Our friend Jerry was simultaneously the worst golfer and the sweetest guy I’ve ever known.
The two rarely equate.
Bad golfers throw clubs.
Jerry threw parties.
Of course, all the obituaries will note this splendidly preposterous golfer was the younger brother of Arnold Palmer, one of the greatest golfers in history.
Jerry, 72, died just 55 days after his brother, 87. It seems so unfair.
I’d argue that Jerry was the only person on the planet who loved golf more than Arnold.
Arnold’s love of golf left him richly rewarded. From a young age, his achievements nurtured his love. Golf bestowed Arnold with wealth, adulation and historic renown that will forever endure.
If golf is a mistress, she succumbed to Arnold.
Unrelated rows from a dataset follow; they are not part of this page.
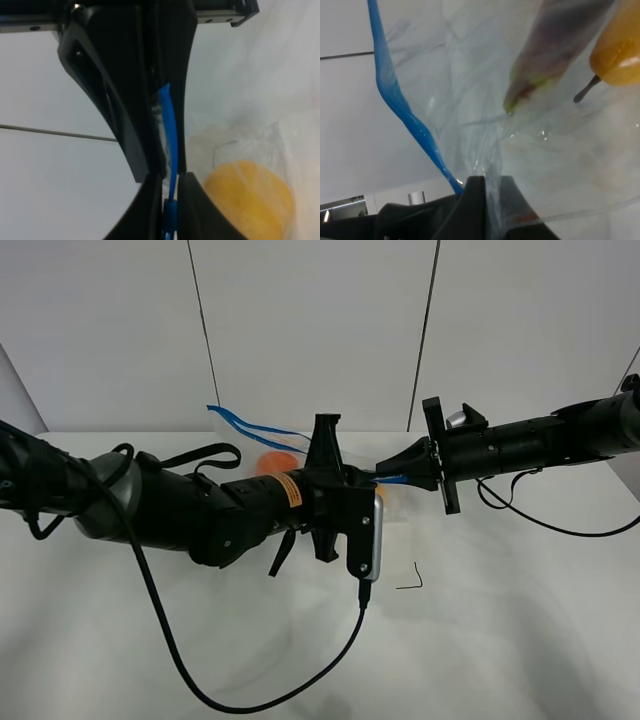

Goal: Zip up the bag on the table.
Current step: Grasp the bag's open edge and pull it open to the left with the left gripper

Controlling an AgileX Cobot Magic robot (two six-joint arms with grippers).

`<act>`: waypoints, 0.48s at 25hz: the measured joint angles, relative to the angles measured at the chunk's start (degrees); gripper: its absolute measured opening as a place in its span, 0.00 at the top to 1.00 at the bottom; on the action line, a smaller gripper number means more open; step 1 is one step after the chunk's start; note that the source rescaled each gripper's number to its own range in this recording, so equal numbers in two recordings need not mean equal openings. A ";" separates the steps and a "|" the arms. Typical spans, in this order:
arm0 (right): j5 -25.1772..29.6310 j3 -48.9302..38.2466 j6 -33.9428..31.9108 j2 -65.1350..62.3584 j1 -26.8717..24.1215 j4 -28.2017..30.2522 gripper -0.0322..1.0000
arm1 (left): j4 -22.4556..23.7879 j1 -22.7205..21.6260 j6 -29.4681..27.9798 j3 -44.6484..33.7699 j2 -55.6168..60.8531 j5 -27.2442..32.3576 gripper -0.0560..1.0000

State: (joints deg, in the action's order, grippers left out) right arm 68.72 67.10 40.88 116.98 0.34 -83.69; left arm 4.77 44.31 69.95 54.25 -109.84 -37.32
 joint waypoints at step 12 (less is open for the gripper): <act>-0.82 0.18 -0.18 0.00 0.00 -1.88 0.97 | 1.58 -7.29 4.27 0.00 0.00 -0.39 0.95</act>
State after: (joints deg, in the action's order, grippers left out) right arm 67.90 67.28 40.70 116.98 0.34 -85.57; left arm 6.34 37.01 74.22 54.25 -109.84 -37.72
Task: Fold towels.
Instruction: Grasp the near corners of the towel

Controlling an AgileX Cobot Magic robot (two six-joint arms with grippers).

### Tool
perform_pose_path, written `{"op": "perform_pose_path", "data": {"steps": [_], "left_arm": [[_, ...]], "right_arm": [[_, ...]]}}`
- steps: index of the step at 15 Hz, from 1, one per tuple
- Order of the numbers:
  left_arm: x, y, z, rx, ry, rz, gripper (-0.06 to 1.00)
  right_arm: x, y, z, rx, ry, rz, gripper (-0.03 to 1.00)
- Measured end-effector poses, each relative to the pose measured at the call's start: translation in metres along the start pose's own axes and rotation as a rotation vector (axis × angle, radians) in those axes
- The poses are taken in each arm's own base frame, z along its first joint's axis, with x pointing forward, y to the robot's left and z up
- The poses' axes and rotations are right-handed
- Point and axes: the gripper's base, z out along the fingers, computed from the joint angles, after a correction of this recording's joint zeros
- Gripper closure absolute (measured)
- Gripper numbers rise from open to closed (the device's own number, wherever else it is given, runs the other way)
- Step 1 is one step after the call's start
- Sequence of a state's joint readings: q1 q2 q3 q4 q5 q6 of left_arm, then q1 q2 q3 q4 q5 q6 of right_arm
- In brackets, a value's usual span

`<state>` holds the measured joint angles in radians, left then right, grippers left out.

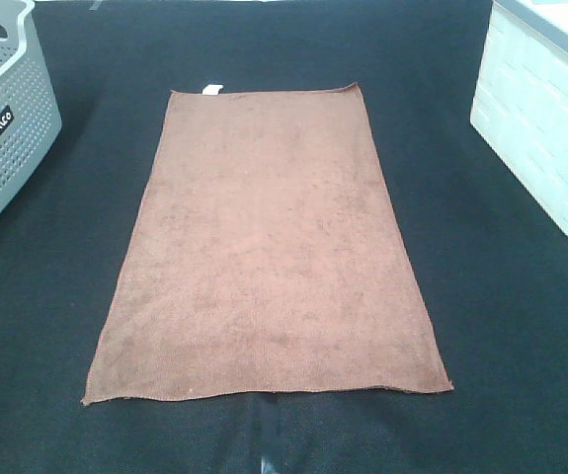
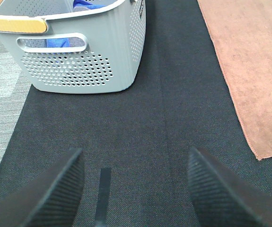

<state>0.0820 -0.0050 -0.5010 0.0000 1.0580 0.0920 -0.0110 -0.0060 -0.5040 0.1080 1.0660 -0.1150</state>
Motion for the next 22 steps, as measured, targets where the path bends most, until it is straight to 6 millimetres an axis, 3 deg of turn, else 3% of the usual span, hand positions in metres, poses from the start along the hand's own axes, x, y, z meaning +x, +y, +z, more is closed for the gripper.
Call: {"op": "perform_pose_path", "data": {"steps": [22], "left_arm": [[0.0, 0.0, 0.0, 0.0, 0.0, 0.0, 0.34]], "right_arm": [[0.0, 0.0, 0.0, 0.0, 0.0, 0.0, 0.05]]}}
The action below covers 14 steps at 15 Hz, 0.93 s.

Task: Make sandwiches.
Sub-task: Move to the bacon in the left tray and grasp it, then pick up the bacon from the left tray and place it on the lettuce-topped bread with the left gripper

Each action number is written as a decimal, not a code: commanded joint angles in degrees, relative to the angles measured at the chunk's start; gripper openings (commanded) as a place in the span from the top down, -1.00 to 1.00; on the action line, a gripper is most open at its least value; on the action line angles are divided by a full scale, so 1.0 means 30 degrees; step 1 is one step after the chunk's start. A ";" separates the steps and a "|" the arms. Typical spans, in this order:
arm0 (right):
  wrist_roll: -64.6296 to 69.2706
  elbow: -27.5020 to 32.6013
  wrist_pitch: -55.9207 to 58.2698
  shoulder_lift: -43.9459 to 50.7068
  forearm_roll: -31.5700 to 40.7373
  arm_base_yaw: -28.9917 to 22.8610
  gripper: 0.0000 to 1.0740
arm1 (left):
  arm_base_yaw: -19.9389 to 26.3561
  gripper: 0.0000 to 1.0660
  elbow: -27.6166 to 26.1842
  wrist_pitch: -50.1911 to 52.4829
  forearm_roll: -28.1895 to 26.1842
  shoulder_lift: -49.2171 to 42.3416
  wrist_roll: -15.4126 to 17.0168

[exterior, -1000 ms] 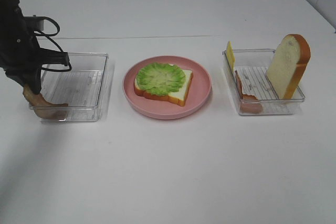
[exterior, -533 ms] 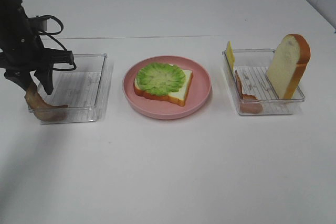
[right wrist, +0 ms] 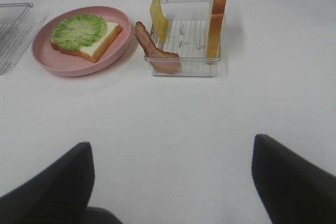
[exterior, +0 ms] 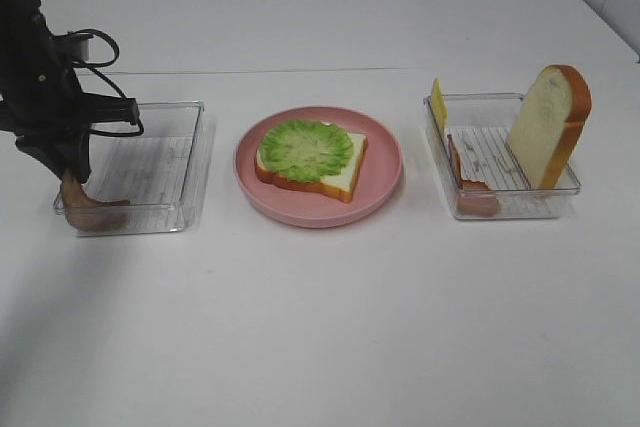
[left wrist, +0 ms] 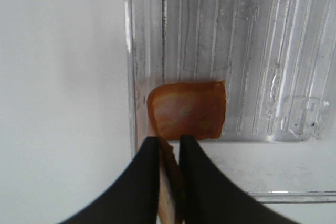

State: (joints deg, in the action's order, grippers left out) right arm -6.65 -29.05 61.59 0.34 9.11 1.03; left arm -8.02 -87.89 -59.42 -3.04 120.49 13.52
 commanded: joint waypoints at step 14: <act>-0.0019 0.0038 -0.0229 0.0229 0.0057 0.0057 -0.44 | -0.0095 1.00 -0.1700 0.0057 -0.3591 -0.1681 -0.2578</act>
State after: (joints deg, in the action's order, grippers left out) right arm -6.65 -29.05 61.59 0.34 9.11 1.03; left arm -8.02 -92.82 -59.53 -12.78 116.08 6.19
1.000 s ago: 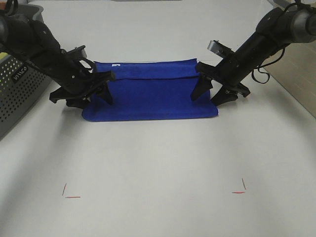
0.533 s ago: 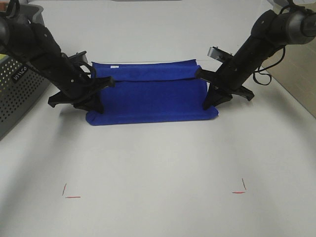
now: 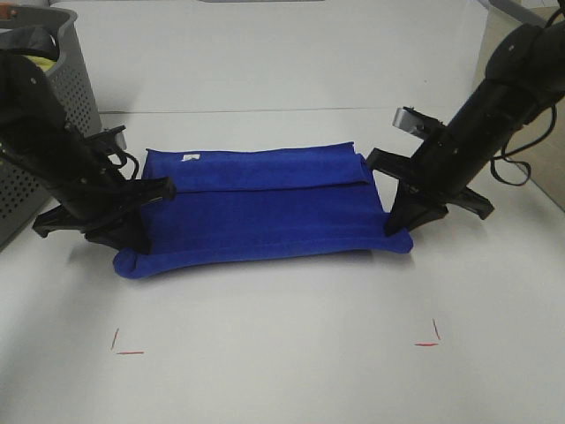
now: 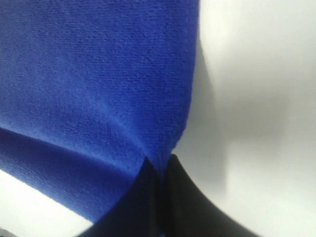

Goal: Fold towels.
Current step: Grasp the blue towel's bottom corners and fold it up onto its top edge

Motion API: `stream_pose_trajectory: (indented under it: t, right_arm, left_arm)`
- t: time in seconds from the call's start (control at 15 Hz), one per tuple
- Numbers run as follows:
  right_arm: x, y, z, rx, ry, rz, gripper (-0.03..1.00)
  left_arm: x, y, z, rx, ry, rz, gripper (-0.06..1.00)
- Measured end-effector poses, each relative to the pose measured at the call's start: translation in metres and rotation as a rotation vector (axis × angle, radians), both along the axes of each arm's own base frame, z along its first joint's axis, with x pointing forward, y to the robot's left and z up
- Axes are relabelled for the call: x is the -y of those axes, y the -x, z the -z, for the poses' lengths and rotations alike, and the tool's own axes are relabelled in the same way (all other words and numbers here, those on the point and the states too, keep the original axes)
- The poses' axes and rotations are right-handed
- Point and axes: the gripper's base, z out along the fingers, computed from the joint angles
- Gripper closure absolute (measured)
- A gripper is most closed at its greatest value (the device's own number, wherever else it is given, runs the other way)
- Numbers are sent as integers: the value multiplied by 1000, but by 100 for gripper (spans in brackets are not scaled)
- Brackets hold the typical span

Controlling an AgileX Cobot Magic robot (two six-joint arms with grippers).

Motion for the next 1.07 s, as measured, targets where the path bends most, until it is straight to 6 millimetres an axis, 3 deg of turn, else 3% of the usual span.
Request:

She ridiculed Jerry, taunted his courtship, denied her comely affections.
He didn’t care. He never stopped loving her.
There’s real beauty in that.
Golfers love the older brother but, man, most of us can really relate to the younger one.
If golf was unkind to him, everyone who knew him — and he knew everyone — made up for it.
It was just so easy being nice to Jerry. The brother of The King was a real prince.
I’d known him about 15 years. I profiled him for Kingdom Magazine in 2008 (link below).
The thrust of the article was, gee, what’s it like growing up and living in the shadow of one of the world’s most famous and beloved men? There are plenty of cases of resentful siblings who let residual fame warp them into dysfunction.
It was never a problem with Jerry.
C’mon, I asked, wasn’t being Arnold’s brother ever a burden?
“Honestly, I can’t think of a single burden,” he said. “I enjoy my life. I have two wonderful children, a job I love and I have one of the world’s biggest celebrities for a big brother and the celebrity just happens to be a great guy in every way.”
We talked for 90 minutes. Then he took me to lunch, we played 18 holes of golf and enjoyed cocktails long into the night.
I’m happy now that Jerry had many, many days that went exactly like that.
While he was always sunny, the memory of him I’ll carry longest is one of meteorological misery.
For years, me, Jerry, his insurance agent and a state cop — his friendships were delightfully eclectic — would drive to Stonewall Resort in Roanoake, West Virginia, for golf and camaraderie. It was our year-end custom.
He’s played at many of the finest courses in the world, but always said Stonewall was one of his favorites.
But on this day the forecast was discouraging. Day-long rains, bitter gusts, and descending temperatures — I argued we skip in favor of what I was certain would be a long, boozy lunch near a roaring fire
Jerry wouldn’t hear of it. He was determined to uphold our tradition.
I don’t think I’ve ever been more miserable on a golf course. After one hole, we were drenched, chilled to the bone.
I remember at the 9th hole we had what you might consider a golfer’s intervention.
“Jerry this is nuts.”
“The bar’s open!”
Jerry wouldn’t hear of it: “I really think the weather’s going to change. And why would we quit when we’re all having so much fun?”
He was correct. The weather did change.
It got even worse.
I remember being at the most distant point from the warmth of the clubhouse and in a driving rain seeing Jerry whiff again and again and again at a ball stuck in a difficult lie.
And he looked like the happiest man in the world.
Later at dinner, he jabbed us for having wanted to quit.
“Wasn’t that fun?” he said. “Wasn’t that just the greatest day?”
It was. Just marvelous.
Just like Jerry.
I imagine him in heaven right now, the sweet, smiling guy who looks like he’s been there all along.
Jerry was a fine man, gracious and friendly. I was principal at Latrobe Jr High where Jerry's kids Deke and Amanda attended. They like their father had wonderful dispositions and healthy senses of humor. No doubt that they were raised with the same values that were common to Jerry. He would come to open house annually and made a point to always exchange greetings and best wishes. He deserved more years than was allotted to him. My sincere condolences go out to Deke, Amanda and to his extended family.
Thank you, John, for sharing your recollections. I can't imagine him being anything other than just what you described.
And thanks for having been a GLSD principal! We're very proud of the education and upbringing our children are receiving here in Latrobe.